Sigmund Walter Hampel’s work sought to bring together Symbolism and Art Nouveau against the artistic backdrop of the Vienna Secession. Hampel was an early member of the Hagenbund group of Austrian artists and a companion of Gustav Klimt. Like Klimt, he spent his summer months at Lake Attersee and both artists had studios in the immediate vicinity on Hietzinger Hauptstrasse.

Hampel’s interior scenes create an other-worldly symbolist effect thanks to the imaginative movement prompted by his stimulating brushstrokes. This can be seen in The Priest’s Sunday Coat, 1903 (Österreichische Galerie Belvedere, Vienna). Whilst a cooler muted palette than the present work, similar brushstrokes bring an almost animated movement to the otherwise still interior. As with the work of Hampel’s contemporary, the Danish Interior painter Vilhelm Hammershøi, pictures are displayed on the walls but a closer reading of each work is deliberately obscured thanks to the artist’s style.

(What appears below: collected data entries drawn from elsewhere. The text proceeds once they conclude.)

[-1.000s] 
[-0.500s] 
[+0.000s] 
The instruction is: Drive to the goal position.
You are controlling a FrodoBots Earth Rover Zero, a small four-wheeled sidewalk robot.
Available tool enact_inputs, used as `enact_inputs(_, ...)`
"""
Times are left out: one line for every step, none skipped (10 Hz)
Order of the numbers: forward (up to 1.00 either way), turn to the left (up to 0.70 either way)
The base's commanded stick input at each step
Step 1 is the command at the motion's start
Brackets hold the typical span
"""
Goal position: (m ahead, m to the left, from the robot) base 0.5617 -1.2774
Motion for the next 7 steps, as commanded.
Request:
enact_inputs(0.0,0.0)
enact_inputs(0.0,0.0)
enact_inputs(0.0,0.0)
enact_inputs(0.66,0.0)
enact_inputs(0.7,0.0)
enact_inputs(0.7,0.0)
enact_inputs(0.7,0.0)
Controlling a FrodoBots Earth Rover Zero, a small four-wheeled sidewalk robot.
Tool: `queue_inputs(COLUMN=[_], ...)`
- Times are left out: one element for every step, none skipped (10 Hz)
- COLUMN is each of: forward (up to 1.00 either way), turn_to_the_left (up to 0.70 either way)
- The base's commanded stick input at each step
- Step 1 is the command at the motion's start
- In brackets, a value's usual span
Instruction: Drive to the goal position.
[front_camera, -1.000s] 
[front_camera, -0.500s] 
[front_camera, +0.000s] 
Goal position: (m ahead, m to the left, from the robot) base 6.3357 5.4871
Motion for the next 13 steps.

Similar themes re-occur in Hampel's Interior. Whilst the bright golden toned palette illuminates the scene, Interior contains elements of mystery - the shrouded object in the foremost room is balanced by the disappearing female figure in the next. Three receding doorways – geometric lines which are offset by the curved back of a chair in each room – invite us deeper into the scene whilst showing us less of each interior space. With such a composition, Hampel uses receding lines and obscured objects to invite us into his world, whilst at the same time keeping a deeper understanding of that world hidden from our view.